The fondant that comes in the wilton package is different then the fondant used for centers, like a peppermint patty or cherry cordial, they sometimes contain gelatin or other sabilizers to make it suitable for rolling onto a cake. Confectionery fondant acts a little bit differently, but I am curious to what degree the invertase will liquify the rolled fondant. After you make the bonbon, give them a good week and a half or two weeks for the invertase to do its thing, let us know how liquid the centers become.


----------



## sylviam (Jan 4, 2012)

Minas6907 said:


> The fondant that comes in the wilton package is different then the fondant used for centers, like a peppermint patty or cherry cordial, they sometimes contain gelatin or other sabilizers to make it suitable for rolling onto a cake. Confectionery fondant acts a little bit differently, but I am curious to what degree the invertase will liquify the rolled fondant. After you make the bonbon, give them a good week and a half or two weeks for the invertase to do its thing, let us know how liquid the centers become.


Will do  I am still waiting for the invertase. They have the shipping date as January 6th - probably because of the holidays.

I don't want a "liquid" filling, more like a creamy filling, but the Wilton fondant is too "stiff" as it is. It has been over 20 years since I made molded chocolates and I cannot locate any of the recipes I used to use for the fillings. I used to have a great peppermint creamy filling recipe, but cannot find any of the recipes I used to use. I have searched the internet for recipes and haven't found much. I have the "Making Artisan Chocolates" author Andrew Garrison Shotts" but they are mostly ganache recipes for the molded chocolates.


----------



## minas6907 (Aug 14, 2012)

I was thinking Andrew Shotts had a fondant recipe in his book...perhaps not. Heres one I use, It works perfectly, its from Chocolates and Confections. Bring 1000g sugar, 200g glucose, and 200g water to a boil. Keep the sided of your pan clean from sugar granules. Boil to 117c.
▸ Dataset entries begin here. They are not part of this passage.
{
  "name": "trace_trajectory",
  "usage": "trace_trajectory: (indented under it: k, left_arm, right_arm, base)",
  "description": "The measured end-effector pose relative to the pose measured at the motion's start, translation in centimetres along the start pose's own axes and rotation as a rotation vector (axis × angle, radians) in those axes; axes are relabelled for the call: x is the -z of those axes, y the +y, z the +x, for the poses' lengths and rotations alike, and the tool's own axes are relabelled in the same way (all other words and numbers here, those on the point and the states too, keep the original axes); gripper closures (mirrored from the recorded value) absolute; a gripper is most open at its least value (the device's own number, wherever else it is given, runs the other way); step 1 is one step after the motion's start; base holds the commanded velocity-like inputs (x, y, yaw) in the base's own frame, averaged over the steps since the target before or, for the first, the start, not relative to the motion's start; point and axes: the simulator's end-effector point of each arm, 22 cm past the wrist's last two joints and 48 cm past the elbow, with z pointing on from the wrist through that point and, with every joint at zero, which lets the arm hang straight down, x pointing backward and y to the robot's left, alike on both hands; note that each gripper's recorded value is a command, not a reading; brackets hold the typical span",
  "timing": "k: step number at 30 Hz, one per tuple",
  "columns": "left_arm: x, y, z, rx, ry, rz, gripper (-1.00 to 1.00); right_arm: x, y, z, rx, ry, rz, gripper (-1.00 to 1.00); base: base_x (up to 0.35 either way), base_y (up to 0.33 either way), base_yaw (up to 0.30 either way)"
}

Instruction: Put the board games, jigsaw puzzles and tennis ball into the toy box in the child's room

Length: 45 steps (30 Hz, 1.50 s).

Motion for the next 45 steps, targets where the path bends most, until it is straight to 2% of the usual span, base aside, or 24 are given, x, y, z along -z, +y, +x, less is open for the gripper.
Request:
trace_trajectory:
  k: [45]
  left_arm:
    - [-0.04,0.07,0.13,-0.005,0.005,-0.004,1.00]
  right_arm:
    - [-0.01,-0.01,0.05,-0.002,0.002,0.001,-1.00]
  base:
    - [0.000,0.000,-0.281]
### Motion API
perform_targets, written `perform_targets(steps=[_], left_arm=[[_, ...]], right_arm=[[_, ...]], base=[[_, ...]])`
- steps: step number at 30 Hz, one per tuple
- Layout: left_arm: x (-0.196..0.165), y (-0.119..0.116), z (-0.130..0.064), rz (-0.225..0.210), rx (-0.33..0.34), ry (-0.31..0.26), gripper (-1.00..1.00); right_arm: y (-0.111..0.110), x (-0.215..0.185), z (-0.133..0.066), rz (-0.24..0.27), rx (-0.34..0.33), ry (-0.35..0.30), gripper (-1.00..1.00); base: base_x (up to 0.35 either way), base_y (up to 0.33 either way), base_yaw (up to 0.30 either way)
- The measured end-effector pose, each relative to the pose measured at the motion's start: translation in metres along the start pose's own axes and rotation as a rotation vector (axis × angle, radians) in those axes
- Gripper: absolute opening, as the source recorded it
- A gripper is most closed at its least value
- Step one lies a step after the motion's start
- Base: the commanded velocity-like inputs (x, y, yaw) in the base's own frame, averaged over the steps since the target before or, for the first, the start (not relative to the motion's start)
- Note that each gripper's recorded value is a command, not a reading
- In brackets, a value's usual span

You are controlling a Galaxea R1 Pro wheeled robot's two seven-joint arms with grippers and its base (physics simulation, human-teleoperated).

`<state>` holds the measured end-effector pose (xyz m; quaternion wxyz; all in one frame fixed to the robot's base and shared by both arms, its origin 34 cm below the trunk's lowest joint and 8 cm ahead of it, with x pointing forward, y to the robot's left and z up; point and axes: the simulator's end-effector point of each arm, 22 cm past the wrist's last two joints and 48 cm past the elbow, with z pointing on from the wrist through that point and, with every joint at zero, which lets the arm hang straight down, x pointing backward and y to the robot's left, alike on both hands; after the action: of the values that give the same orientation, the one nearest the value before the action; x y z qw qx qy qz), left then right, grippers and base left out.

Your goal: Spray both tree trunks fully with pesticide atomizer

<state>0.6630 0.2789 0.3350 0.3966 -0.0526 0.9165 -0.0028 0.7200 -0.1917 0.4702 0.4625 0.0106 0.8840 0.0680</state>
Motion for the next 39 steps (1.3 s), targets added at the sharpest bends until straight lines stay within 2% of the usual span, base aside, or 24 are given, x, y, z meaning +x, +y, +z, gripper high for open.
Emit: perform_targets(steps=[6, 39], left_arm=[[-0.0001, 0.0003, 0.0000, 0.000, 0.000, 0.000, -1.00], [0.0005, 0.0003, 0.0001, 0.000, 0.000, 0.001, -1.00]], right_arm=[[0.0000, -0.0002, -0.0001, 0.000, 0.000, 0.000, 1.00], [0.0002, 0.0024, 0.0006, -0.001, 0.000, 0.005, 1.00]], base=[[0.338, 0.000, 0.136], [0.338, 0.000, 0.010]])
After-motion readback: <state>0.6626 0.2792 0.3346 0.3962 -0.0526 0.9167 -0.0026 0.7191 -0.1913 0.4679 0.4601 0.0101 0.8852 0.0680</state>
Pour this mixture on a stone slab, and allow to cool undisturbed, cool until it reaches 50c. Agitate with a scraper on the slab until the entire mass crystallizes, about 15 min or so. Store in an air tight container.

The invertase wont make it an absolute liquid, but it will turn it into the consistency of a thick fluid, I guess we all have different ways of describing it.


----------



## sylviam (Jan 4, 2012)

Thanks Minas.

At Amazon I have a book on my "Wish List" - Chocolate, Chocolate, Chocolate -  Jean-Pierre Wybauw and Frank Croes - are you familiar with it? I am considering buying it.


----------



## minas6907 (Aug 14, 2012)

Hi Sylvia. I am not familiar with that book, although I too had it on my wish list, given the low price and well known author. I did decide against it, after reviewing the table of contents and index, I felt I already had good books on hand. Personally, I do feel that Chocolates and Confections by Peter Greweling and Art of the Chocolatier by Ewald Notter are a bit more in depth. Notters book covers everything about chocolate, as does Grewelings, but Chocolates and Confections goes quite a bit into sugar work, where as Art of Chocolatier just touches it. Let me know what you think if you get Wybauw's book.


----------



## sylviam (Jan 4, 2012)

Minas6907 said:


> Hi Sylvia. I am not familiar with that book, although I too had it on my wish list, given the low price and well known author. I did decide against it, after reviewing the table of contents and index, I felt I already had good books on hand. Personally, I do feel that Chocolates and Confections by Peter Greweling and Art of the Chocolatier by Ewald Notter are a bit more in depth. Notters book covers everything about chocolate, as does Grewelings, but Chocolates and Confections goes quite a bit into sugar work, where as Art of Chocolatier just touches it. Let me know what you think if you get Wybauw's book.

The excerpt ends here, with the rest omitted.